Monday, December 28, 2009

Open Source

When someone makes a program, the public availability of source code is sometimes a weighty matter. Now, if someone goes to all the effort of making a huge, extensive program, why would they want to just give everyone the code for it? Lets take a look at reasons for and against just giving the source code.

Reasons against:
  • Perhaps the biggest reasons to keep source code private is control of whats public and retaining monetary flow. If you have some unapparent bugs in your program or maybe some algorithms you don't want everyone to have, you might think that keeping things from the public protects your interests. If you want to make money with your program, just giving the code doesn't make it that easy.
  • Maybe you have something to hide. You might be sending usage statistics back to company servers and you don't want the user to be aware of this. Obviously, a user might get a bit freaked out if they find out you are collecting information from them, so what better than to not let them know in the first place.
  • You may want to prevent competition. If you let your code into the open, others are destined to see it and try to make something better. If your company depends on keeping things private to remain prosperous, the last thing on your mind is feeding competition the code you have so far, and thus driving business away.
Reasons for:
  • One of the biggest reasons open source programs do so well is because they have a community backing and developing them. The program doesn't just rely on a small set of somewhat knowledgeable people, but many, many people, collectively far more knowledgeable than a subset of employees.
  • Another big reason is the speedy development. If someone finds a bug or gets an idea for improvement, they can fix or add code to their hearts content (obviously moderated by those in charge of accepting changes). This give the community a say in the direction a program goes and how secure it is. If a program has a vulnerability, it can be resolved soon after discovery, and possibly even by the discoverer. This makes a program much more secure and just cooler in general.
  • Everyone can see the code, so they can conform their program to work with yours or take full advantage of your programs capabilities. End-programmers can also learn from your program. Rather than spending hours hassling with something, just trying to get a simple piece of their program to work, they can see how you got yours to work. Its a great way to learn something.
  • Have you ever just made some quick, poorly thought piece of code, which would embarrass you to have everybody see? Well, the whole publicity factor can help you to make higher-quality, clean code that you can be proud to put your name to.
  • Open source programs can bring in revenue as well. If you make a high-quality product, your following community is much more likely to donate money than if you make a low-quality product. This encourages you to make an awesome, well-liked product. Plenty of profit can be made from simply asking your users to donate a little bit of money. If you make the users happy, they will gladly repay.
  • Lastly, its just cool and helps everyone. Sharing is better than selfishly hoarding, so why not apply that to your code?!
Ok, so in this comparison we can see that the reasons for open source outweigh the reasons against (at least I hope you can see that). Now, lets take a look at examples of proprietary vs. open source:

Microsoft has long kept its code private. This has brought a plethora of problems. First off, its operating system has (as I have seen) utterly failed. They control everything with it and it bugily progresses (if not digresses) at a very slow pace. Windows Vista is basically a slower prettier, much buggier version of XP. Windows7, though an improvement over Vista, fails in many ways. Nextly is their browser, Internet Explorer. As seen by the majority of web designers, it has been one of the largest stumbling blocks of internet progress. It renders things terribly, slowly, and very bugily. It doesn't support, but rather impedes many standards. The community has had little to no say in the development Microsoft products, its all corporately managed.

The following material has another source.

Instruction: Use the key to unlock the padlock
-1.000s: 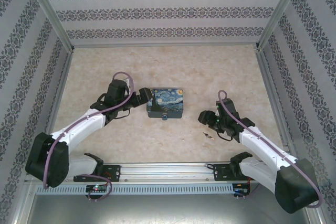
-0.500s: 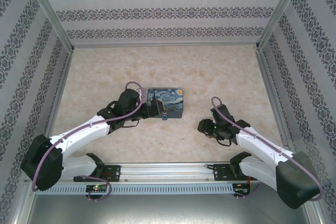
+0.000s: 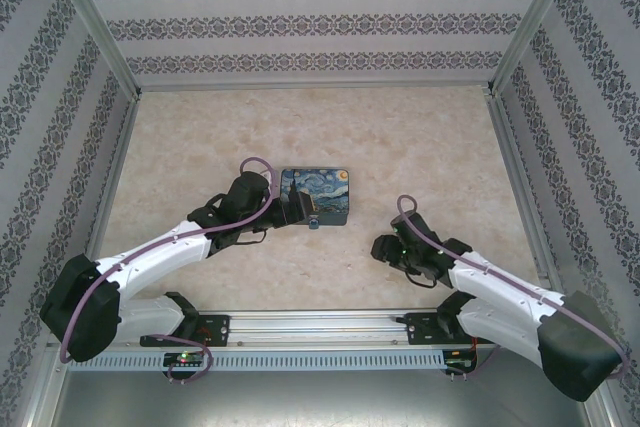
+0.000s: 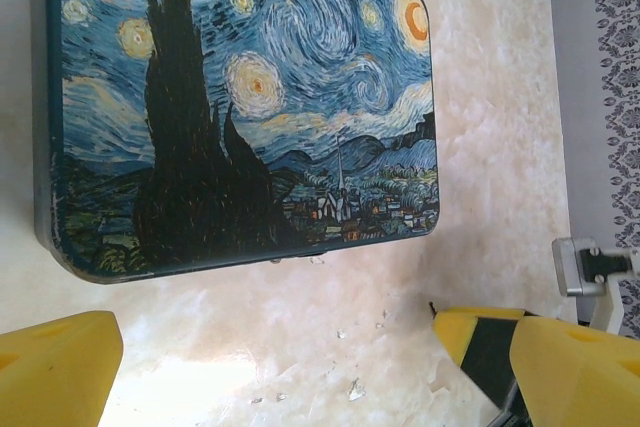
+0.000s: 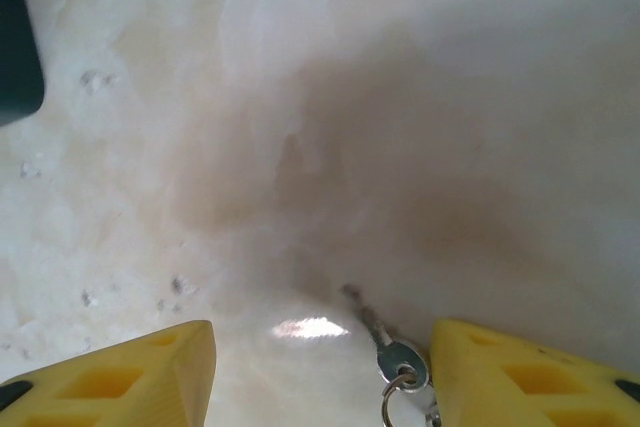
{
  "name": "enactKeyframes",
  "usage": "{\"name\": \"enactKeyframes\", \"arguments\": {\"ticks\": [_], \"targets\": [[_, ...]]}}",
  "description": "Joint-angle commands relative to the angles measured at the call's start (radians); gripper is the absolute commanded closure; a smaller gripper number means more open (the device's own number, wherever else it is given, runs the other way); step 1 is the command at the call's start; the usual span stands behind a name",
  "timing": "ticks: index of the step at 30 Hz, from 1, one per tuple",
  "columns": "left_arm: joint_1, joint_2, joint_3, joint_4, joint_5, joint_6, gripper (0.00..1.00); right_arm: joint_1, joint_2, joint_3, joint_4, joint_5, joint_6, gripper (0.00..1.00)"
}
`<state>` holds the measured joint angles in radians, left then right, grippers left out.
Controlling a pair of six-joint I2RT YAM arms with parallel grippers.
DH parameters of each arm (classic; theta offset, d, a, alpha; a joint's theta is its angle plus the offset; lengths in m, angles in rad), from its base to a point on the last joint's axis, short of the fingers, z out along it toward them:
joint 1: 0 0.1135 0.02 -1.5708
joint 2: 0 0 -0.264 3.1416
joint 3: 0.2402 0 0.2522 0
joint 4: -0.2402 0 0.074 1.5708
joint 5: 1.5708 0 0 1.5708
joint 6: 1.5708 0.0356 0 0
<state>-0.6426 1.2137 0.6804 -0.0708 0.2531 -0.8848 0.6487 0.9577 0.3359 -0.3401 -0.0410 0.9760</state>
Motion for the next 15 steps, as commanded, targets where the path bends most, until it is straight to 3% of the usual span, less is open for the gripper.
{"name": "enactKeyframes", "arguments": {"ticks": [1,8,15], "targets": [[-0.015,0.004,-0.009,0.013,-0.022,-0.011,0.0,0.092,0.019,-0.015,0.0,-0.003,0.123,0.41],[-0.015,0.013,-0.005,0.007,-0.022,-0.007,0.0,0.217,0.152,0.092,-0.007,0.077,0.148,0.41],[-0.016,0.003,-0.002,-0.015,-0.021,0.004,0.0,0.229,0.188,0.163,-0.089,0.156,0.076,0.41]]}}
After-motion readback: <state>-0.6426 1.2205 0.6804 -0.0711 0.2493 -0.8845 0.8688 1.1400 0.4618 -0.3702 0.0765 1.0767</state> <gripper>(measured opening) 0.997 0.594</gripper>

Some of the best known open source projects are Linux and Mozilla Firefox. Linux has been slowly, but surely, crushing Microsoft's monopoly. Anyone can make their own distribution of Linux and can contribute to existing distributions. Its entirely community based. Since its beginnings, Mozilla Firefox has been thriving. The browser quickly gained popularity and is currently one of the biggest forces crushing Microsoft's sad attempt at a browser. Recently, Google released a friendly competitor to Firefox. Google Chrome brags an amazingly fast javascript engine, which makes notable speed difference. Rather than attempting a monopoly, these two browsers provide encouragement to one-up each other. This just makes both of them better. The open source factor has brought Linux, Firefox, and Chrome to be far better than any corporate controlled product could ever become.

So, these are just a few examples of why open source is far superior to closed source. Next time you start a large project, consider open sourcing it. Help others and yourself!

Thursday, December 24, 2009

Learning How To Learn

A large part of the knowledge I have gained has come from my own endeavors to seek out truth. Since a very young age I have been a very curious person. I always had questions and rarely had answers. That is probably one of the biggest reasons I love computers, and especially the internet, so very much. Once I started looking for information in this massive network, filled with a large part of the worlds collective knowledge, I finally began to discover answers to my many questions. If I was without this amazing resource, I would be quite clueless in many respects.

The things I have learned range from how many, many parts of human anatomy work (nervous system, immune system, adaptability, bone structure and composition, tissue composition, etc), to how computers work on the lower levels, and even how operating systems and programming languages work. This isn't all. I have found many answers to random questions that come up. Some of my biggest resources have been the Google search engine and Wikipedia. Its amazing how you can just type a question or well-phrased query and find all sorts of answers.

Maybe I am just weird, but I often found school to get in the way of my education. Sure there are those things that I wouldn't have learned without school, and am grateful I did learn, but I found school to be less productive overall than the time that I really spent researching things myself. I cant say I am an expert in everything, but I have gained some good underlying knowledge of a multiplicity of subjects. I have often found the things that I learn to be extremely helpful and good to know. I prefer to know about things myself, rather than just blindly trusting whatever other people say. If I am going to get an MRI, like I just did days ago, I will research into the subject. If I am in some way injured or ill, I am going to look into it. That way I know about it and how to best treat myself. If I am going to gain mad security penetration skills, I am going to find good information resources (like HTS). For some, a teacher could even be a good, knowledgeable resource (but sometimes, in my experience, teachers are quite clueless in the things they are supposed to be expert in).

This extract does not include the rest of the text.